The country’s biggest customers have traditionally been Turkey, Italy, Bangladesh, India and Malaysia.
Canada used to have a stranglehold on the Chinese market, with a 95 to 97 percent market share.
That changed suddenly when China and Russia signed a phytosanitary agreement in October 2022. The first Russian shipment of peas cleared Chinese customs in July 2023.
Russia has since quickly displaced Canada as the top exporter to that market.
It shipped 1.13 million tonnes of peas to China in 2023-24, according to Russia’s Union of Grain Exporters.
That gave it a 49.1 percent market share compared to Canada’s 44.6 percent.
Ukraine will not be as fierce a competitor in the Chinese market. Its farmers harvested 470,400 tonnes of peas this year and could ship out 400,000 tonnes, according to UkrAgroConsult.
That compares to Russia’s crop, which one member of the trade recently pegged at a disappointing 3.5 to 3.7 million tonnes.
Tareq Awad, a trader for Fruitimpex, said in a Global Pulse Confederation article that bad weather reduced yields after farmers planted nearly five million acres of the pulse.
Russia’s total supply of yellow peas will be around four million tonnes.
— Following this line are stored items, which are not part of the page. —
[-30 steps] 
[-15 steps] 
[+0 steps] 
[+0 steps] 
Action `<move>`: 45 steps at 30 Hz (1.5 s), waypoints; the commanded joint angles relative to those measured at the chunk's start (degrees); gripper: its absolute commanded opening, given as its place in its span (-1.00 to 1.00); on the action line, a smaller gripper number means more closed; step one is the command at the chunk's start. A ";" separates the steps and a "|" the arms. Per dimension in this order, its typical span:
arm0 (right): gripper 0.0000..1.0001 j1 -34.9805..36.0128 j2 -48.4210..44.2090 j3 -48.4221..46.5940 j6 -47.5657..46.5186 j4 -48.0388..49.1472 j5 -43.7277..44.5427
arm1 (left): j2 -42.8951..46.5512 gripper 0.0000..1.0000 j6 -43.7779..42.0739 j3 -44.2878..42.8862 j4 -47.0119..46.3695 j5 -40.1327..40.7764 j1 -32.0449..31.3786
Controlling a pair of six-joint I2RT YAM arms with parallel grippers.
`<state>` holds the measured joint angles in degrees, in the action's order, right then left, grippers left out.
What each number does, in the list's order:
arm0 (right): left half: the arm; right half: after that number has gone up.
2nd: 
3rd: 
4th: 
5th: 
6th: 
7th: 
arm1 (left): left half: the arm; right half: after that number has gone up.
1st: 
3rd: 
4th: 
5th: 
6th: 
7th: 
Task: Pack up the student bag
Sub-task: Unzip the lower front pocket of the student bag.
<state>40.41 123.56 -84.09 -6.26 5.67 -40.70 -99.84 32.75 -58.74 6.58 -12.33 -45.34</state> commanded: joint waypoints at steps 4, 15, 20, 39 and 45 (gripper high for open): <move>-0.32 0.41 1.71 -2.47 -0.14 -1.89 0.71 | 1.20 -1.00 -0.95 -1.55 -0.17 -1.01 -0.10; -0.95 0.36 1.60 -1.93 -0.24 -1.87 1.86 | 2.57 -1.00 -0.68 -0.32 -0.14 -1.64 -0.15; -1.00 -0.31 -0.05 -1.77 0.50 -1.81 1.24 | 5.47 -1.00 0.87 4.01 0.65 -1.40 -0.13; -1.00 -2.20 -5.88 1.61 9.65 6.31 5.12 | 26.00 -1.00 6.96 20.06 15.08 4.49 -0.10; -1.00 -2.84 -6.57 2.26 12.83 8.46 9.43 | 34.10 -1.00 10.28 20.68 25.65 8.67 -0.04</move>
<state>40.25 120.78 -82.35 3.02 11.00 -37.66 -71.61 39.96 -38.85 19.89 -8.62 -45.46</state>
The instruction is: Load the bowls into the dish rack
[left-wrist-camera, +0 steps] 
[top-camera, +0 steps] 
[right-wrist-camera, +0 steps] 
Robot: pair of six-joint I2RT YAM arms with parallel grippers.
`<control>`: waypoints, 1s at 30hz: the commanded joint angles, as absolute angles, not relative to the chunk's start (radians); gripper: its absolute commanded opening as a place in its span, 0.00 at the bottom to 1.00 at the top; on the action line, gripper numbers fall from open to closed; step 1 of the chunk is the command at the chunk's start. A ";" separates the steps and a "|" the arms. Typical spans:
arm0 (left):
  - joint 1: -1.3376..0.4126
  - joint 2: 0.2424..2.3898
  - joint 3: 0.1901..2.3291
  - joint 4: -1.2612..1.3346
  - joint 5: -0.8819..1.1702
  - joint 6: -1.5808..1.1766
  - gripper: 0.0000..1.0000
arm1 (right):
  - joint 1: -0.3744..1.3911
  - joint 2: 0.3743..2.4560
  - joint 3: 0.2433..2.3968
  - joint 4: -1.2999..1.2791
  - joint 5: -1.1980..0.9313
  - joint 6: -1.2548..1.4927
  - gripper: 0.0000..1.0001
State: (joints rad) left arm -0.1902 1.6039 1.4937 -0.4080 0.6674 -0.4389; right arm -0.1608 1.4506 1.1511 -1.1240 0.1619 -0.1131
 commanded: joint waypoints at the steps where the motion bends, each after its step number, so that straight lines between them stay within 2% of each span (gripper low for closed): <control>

Awad expects the country to maintain its position as the leading exporter to China.
He said 30 per cent of Russia’s peas are suitable for human consumption with the remainder destined for feed markets.
Sergey Pluzhnikov, chief executive officer of Russian Pulses Analytics, doesn’t expect much pea trade between Ukraine and China, at least initially.
“I think it will be no more than 50,000 to 100,000 tonnes for the start,” he said in a text message.
He believes there is no pressing need for China to bring in a lot of Ukrainian peas and it will be paying close attention to crop quality.
In the meantime, China will be closely watching conditions in Ukraine, monitoring seeds, fields and the accreditation of producers and exporters.
“This is a rather laborious and long process,” said Pluzhnikov.
He said China is looking for alternatives to Canadian supplies just like India is discussing the production of pigeon peas in Australia, Brazil and Argentina, and Turkey is encouraging Kazakhstan and Kyrgyzstan to produce more pulses for its factories.
China imported 657,000 tonnes of peas during the first half of 2024, which is 22 per cent below the same time a year ago, according to a recent report by the U.S. Department of Agriculture’s Foreign Agricultural Service.
“Industry contacts explained the reasons for this decline as excessive stockpiles (led by a massive increase in imports in 2023), exchange rate fluctuations, increase in sea transportation costs and trade policy uncertainties,” stated the report.
China imported 2.6 million tonnes of the pulse in 2023, a 64 per cent increase over 2022 levels. Many of those peas are still sitting in storage.